Activity:
Give again, word for word, the lines below that run from the line with "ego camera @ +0" through the line with "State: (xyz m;". Drop the pictures.

======== Given data ========

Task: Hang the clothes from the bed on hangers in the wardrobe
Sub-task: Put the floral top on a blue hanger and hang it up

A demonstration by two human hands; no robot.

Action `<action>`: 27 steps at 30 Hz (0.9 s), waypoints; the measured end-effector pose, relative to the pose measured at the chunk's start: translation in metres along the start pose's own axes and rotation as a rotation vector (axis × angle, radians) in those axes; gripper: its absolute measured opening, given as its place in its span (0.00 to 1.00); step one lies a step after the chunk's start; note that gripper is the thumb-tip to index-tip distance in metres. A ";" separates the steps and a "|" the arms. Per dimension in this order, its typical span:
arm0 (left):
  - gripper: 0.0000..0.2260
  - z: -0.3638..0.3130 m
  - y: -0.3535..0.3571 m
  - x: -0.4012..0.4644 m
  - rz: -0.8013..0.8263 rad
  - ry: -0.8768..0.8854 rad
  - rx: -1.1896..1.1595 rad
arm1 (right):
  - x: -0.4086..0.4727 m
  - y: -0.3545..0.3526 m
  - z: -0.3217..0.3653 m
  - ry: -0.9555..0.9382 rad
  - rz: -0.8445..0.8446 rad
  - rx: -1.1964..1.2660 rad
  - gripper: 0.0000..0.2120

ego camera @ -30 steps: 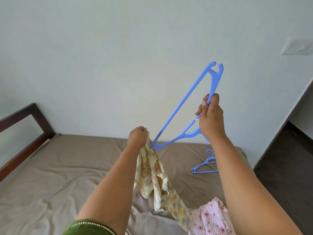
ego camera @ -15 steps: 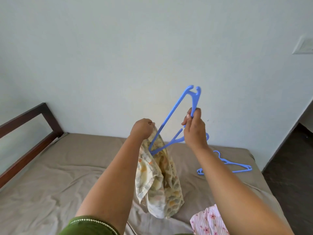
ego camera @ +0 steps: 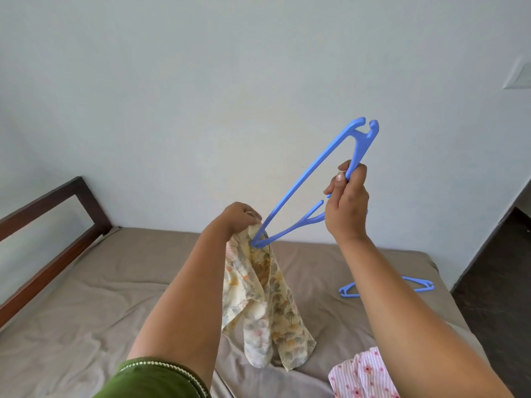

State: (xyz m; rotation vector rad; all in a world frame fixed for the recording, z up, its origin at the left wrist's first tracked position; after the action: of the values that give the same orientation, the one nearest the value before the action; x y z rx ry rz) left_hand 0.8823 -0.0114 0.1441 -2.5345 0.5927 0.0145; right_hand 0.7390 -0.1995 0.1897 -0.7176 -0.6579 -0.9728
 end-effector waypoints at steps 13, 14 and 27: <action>0.09 -0.020 -0.020 -0.007 -0.196 0.241 0.208 | -0.003 0.007 -0.002 -0.035 0.076 -0.130 0.07; 0.08 -0.021 -0.021 -0.006 -0.220 0.245 0.249 | -0.003 0.006 -0.003 -0.017 0.072 -0.111 0.06; 0.06 -0.024 -0.012 -0.006 -0.275 0.132 0.373 | -0.019 0.013 0.012 -0.074 0.191 -0.054 0.06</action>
State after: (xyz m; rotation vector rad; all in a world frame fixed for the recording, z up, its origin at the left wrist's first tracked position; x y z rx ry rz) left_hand 0.8796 -0.0120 0.1717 -2.2395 0.2608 -0.3338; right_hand 0.7405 -0.1765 0.1792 -0.8518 -0.6172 -0.7938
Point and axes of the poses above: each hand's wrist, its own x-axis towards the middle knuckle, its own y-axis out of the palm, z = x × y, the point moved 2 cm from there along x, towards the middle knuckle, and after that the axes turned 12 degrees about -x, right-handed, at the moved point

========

Answer box:
ego camera @ +0 steps: 

State: (xyz m; rotation vector rad; all in a world frame fixed for the recording, z up, its origin at the left wrist's first tracked position; after the action: of the values that give the same orientation, the one nearest the value before the action; x y z rx ry rz) left_hand 0.8823 -0.0114 0.1441 -2.5345 0.5927 0.0145; right_hand 0.7390 -0.1995 0.1897 -0.7176 -0.6579 -0.9728

No more work is needed on this exercise.